** What you need to do **
In the records below, the line with "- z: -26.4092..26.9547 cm" opens the range and the line with "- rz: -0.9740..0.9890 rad" closes it; print that range exactly and nothing else.

** Records shown **
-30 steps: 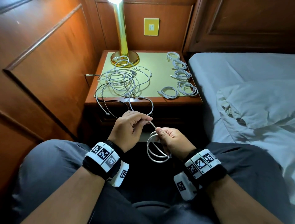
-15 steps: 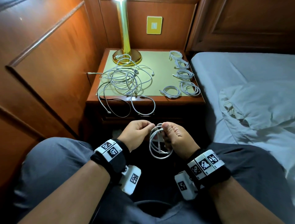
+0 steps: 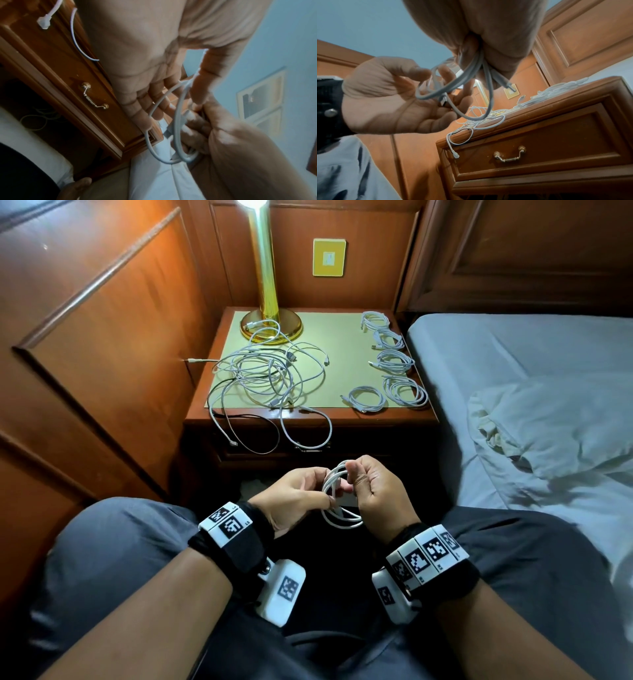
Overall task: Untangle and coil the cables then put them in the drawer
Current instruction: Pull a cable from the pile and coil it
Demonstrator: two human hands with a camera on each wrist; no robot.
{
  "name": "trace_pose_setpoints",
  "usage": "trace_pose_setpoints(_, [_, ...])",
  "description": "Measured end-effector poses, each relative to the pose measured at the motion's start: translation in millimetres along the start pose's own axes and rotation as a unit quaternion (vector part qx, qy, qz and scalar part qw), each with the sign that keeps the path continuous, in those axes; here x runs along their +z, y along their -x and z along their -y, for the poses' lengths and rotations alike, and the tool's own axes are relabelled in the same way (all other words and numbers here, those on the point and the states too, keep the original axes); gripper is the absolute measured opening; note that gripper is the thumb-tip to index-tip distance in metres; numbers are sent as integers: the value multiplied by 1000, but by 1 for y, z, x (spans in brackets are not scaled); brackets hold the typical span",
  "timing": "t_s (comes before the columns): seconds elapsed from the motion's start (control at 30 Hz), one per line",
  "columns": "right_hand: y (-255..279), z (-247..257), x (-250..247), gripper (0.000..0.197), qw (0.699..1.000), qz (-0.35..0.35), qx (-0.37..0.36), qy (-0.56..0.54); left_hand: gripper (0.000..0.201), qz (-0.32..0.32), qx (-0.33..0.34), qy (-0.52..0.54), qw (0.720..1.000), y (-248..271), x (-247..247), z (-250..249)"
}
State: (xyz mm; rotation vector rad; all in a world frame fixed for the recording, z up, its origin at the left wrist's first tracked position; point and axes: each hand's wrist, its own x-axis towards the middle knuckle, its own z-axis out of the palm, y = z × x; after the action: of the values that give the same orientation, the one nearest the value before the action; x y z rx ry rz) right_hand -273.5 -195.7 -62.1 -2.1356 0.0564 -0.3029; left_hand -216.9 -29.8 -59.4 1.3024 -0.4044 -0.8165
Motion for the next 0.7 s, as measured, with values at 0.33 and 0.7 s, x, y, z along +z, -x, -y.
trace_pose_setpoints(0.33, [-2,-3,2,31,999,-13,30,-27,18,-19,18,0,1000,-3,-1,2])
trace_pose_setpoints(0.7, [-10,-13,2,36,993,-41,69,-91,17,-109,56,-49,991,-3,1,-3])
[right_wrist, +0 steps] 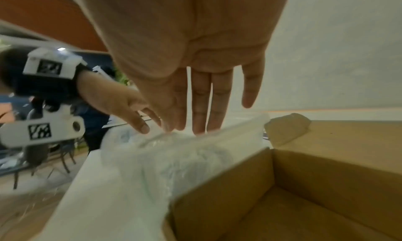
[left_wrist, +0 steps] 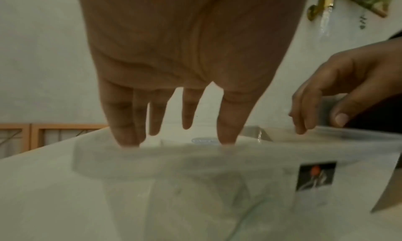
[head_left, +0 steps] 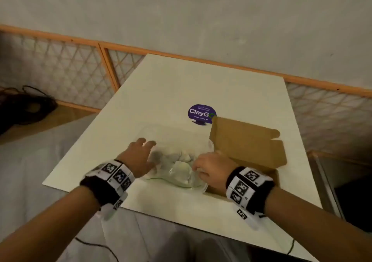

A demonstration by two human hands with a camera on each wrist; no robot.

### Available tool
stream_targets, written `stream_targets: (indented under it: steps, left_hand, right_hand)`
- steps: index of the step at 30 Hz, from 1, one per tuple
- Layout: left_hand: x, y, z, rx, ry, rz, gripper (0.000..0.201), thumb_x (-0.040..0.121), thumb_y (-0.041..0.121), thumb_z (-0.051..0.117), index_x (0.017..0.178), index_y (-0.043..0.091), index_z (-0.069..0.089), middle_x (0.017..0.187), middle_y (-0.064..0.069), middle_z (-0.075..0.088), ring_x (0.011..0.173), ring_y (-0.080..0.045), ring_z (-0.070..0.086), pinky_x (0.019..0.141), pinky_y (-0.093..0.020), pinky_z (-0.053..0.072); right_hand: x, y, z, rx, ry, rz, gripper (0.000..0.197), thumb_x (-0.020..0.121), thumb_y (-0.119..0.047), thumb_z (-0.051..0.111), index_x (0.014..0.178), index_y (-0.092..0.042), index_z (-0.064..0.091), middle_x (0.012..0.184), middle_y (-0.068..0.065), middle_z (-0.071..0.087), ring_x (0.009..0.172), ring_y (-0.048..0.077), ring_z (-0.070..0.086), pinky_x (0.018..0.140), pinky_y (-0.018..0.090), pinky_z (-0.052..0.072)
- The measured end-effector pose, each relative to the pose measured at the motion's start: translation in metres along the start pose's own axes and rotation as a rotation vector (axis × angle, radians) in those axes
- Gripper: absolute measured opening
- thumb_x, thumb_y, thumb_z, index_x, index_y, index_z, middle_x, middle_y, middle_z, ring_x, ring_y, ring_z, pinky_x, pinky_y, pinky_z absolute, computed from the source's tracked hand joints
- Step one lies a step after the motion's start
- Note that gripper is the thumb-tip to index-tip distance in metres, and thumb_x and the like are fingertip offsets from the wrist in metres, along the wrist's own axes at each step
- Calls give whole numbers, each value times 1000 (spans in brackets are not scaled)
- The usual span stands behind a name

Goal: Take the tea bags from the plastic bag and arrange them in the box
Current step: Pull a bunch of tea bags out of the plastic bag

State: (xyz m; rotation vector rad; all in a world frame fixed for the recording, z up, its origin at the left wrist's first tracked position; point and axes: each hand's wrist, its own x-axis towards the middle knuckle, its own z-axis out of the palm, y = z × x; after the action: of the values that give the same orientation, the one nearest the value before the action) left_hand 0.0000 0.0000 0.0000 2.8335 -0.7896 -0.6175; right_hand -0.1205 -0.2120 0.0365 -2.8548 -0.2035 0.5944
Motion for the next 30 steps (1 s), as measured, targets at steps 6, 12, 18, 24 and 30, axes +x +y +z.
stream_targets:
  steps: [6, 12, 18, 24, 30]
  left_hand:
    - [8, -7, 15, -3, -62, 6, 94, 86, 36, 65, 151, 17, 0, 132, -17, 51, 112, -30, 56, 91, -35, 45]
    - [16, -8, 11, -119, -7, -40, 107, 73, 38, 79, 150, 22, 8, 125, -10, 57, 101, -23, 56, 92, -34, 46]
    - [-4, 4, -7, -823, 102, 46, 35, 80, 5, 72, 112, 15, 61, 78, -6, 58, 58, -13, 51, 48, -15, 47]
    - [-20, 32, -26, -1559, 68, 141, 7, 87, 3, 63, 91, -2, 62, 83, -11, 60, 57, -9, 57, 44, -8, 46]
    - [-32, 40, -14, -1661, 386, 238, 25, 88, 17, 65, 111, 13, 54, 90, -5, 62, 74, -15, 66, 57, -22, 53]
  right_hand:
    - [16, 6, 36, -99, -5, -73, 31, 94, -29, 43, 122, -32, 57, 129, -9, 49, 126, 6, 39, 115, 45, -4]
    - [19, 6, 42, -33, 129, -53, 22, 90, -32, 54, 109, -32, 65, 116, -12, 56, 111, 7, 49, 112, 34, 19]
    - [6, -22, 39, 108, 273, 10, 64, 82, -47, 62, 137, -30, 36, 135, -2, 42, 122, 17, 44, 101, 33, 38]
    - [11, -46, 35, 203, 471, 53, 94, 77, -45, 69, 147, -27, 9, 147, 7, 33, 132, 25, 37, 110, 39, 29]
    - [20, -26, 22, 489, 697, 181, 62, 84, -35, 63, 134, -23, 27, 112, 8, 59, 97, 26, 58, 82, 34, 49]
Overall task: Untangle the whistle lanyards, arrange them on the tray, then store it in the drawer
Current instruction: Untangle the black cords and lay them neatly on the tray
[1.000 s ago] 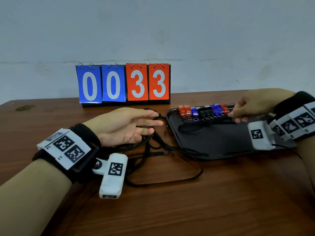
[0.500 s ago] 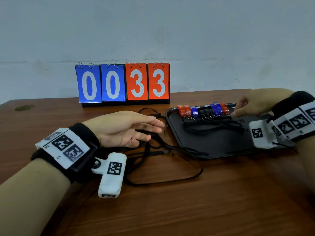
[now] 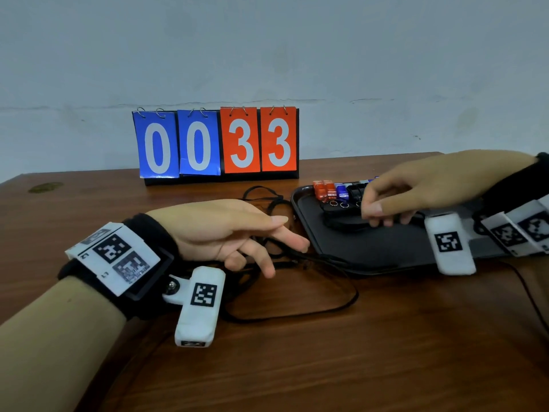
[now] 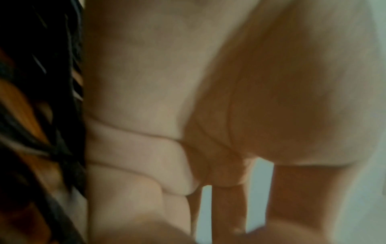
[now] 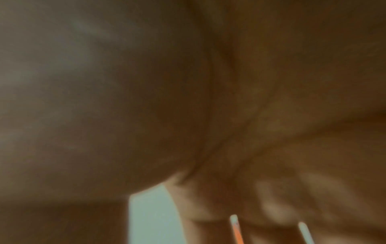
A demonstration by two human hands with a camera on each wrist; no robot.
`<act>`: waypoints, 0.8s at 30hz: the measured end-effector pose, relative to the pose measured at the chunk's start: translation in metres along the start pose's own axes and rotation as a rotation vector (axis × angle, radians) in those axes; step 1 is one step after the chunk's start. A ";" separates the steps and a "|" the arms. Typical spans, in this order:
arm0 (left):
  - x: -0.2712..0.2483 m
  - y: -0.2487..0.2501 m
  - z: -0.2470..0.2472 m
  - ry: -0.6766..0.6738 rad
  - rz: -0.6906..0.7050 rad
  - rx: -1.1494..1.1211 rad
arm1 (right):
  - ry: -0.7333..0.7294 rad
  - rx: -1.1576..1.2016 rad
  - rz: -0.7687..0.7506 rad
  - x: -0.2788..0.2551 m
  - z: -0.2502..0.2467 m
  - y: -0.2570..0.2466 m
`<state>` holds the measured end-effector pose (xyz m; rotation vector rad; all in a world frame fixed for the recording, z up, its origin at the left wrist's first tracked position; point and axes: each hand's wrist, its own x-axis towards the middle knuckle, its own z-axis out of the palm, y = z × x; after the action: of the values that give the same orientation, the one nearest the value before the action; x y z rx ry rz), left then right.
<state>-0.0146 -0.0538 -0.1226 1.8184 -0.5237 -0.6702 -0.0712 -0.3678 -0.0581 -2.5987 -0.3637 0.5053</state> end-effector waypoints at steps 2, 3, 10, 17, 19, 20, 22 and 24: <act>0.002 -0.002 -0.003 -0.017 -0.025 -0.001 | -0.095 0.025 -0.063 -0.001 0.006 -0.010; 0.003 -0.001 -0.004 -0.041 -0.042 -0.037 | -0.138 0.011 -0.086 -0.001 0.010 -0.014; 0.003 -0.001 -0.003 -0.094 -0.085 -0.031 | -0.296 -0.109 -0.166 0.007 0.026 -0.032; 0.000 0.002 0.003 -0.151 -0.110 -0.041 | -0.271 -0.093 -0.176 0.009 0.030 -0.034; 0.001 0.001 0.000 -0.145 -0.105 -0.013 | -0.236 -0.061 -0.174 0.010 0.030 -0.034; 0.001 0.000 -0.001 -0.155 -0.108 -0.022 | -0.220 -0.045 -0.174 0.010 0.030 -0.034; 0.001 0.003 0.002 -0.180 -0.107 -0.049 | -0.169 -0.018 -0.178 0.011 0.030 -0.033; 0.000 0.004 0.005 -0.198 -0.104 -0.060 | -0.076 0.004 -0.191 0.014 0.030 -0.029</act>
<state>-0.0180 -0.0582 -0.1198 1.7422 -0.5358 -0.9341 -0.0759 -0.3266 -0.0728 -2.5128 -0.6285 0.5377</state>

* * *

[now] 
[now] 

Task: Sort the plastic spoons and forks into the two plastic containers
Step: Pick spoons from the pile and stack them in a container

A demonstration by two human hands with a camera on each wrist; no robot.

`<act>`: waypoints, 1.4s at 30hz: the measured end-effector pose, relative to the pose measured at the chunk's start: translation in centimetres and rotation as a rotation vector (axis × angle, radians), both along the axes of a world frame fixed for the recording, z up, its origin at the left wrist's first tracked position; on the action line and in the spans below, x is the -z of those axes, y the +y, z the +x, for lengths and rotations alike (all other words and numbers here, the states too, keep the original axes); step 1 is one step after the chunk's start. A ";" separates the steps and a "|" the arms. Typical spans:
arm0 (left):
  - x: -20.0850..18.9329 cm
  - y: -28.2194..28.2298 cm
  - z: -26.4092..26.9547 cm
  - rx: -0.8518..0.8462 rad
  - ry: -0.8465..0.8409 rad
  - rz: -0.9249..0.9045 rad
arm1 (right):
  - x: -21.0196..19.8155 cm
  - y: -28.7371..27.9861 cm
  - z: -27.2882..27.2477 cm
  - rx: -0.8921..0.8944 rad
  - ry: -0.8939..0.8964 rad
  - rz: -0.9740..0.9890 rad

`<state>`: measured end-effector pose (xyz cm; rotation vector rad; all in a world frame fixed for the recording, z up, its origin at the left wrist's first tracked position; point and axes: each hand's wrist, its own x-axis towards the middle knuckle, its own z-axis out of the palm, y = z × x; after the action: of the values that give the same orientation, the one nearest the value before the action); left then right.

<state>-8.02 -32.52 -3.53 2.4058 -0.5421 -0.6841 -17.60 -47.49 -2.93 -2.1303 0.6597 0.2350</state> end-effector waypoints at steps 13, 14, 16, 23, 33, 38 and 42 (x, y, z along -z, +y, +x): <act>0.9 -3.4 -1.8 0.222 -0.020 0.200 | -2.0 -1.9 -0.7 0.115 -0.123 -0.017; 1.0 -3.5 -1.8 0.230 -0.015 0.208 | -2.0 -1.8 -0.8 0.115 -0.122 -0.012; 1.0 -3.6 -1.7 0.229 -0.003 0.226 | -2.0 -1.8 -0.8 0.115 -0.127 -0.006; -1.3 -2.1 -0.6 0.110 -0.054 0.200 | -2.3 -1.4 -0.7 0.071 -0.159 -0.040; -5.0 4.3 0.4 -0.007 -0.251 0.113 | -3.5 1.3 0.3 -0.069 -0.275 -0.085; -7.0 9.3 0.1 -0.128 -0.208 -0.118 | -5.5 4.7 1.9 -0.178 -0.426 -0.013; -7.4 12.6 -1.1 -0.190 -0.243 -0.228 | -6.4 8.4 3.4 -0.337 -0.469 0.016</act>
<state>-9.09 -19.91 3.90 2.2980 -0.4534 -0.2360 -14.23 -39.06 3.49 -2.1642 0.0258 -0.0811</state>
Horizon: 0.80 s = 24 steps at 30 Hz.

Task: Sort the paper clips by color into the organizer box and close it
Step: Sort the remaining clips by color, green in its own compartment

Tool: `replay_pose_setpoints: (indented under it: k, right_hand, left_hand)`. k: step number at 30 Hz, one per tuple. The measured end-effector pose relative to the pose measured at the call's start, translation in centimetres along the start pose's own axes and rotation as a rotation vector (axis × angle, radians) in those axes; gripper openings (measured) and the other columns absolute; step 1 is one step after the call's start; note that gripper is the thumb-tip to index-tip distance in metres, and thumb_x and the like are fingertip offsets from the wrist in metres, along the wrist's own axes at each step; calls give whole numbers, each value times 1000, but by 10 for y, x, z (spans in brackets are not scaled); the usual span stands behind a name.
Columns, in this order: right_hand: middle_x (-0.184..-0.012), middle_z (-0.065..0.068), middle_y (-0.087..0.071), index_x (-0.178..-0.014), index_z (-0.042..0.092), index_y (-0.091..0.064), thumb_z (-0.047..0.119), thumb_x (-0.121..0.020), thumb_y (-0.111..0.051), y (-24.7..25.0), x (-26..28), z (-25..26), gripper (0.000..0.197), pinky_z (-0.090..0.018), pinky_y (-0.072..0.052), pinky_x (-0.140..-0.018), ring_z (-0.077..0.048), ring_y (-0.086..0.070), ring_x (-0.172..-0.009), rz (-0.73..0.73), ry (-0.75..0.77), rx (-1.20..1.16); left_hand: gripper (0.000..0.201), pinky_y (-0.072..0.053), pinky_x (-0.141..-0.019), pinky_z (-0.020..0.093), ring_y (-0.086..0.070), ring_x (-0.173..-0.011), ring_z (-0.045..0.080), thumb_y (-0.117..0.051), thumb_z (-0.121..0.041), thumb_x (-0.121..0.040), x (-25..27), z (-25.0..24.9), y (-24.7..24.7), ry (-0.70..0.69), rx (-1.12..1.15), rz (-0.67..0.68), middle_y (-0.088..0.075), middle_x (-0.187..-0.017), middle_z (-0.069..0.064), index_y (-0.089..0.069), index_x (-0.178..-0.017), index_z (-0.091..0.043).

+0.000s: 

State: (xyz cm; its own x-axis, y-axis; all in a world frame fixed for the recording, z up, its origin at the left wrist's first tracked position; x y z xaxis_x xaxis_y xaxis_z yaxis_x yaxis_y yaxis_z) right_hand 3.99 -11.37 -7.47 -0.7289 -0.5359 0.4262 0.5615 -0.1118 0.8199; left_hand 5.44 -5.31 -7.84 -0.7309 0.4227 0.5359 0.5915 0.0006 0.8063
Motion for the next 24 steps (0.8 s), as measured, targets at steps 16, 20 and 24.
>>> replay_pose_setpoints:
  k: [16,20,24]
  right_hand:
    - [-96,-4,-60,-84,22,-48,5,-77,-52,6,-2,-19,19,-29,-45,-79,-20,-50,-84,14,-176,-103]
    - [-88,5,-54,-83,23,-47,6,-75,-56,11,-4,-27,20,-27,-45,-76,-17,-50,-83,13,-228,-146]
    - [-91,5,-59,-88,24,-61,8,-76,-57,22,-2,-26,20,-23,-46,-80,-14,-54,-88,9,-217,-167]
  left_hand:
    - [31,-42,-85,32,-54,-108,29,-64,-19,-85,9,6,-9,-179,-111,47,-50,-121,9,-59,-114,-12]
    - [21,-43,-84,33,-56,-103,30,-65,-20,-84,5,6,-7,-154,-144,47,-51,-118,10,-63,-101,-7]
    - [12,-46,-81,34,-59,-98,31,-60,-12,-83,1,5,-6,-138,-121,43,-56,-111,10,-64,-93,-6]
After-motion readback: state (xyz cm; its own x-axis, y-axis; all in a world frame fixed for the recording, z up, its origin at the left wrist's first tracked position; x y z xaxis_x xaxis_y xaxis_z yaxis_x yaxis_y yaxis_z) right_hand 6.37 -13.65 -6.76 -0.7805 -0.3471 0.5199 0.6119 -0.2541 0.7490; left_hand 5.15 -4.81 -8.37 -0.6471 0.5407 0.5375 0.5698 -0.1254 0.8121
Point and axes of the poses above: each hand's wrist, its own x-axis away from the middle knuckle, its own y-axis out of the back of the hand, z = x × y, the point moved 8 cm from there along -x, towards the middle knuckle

** Solution **
  - z: -26.4092..26.9547 cm
  - rx: -0.8518..0.8462 rad
  - ry: -0.8465..0.8409 rad
  - rz: -0.9249..0.9045 rad
arm1 (right):
  - x: -21.0196..19.8155 cm
  - y: -28.7371..27.9861 cm
  - z: -27.2882..27.2477 cm
  - rx: -0.8921..0.8944 rad
  - ry: -0.8939..0.8964 rad
  - rz: -0.9740..0.9890 rad

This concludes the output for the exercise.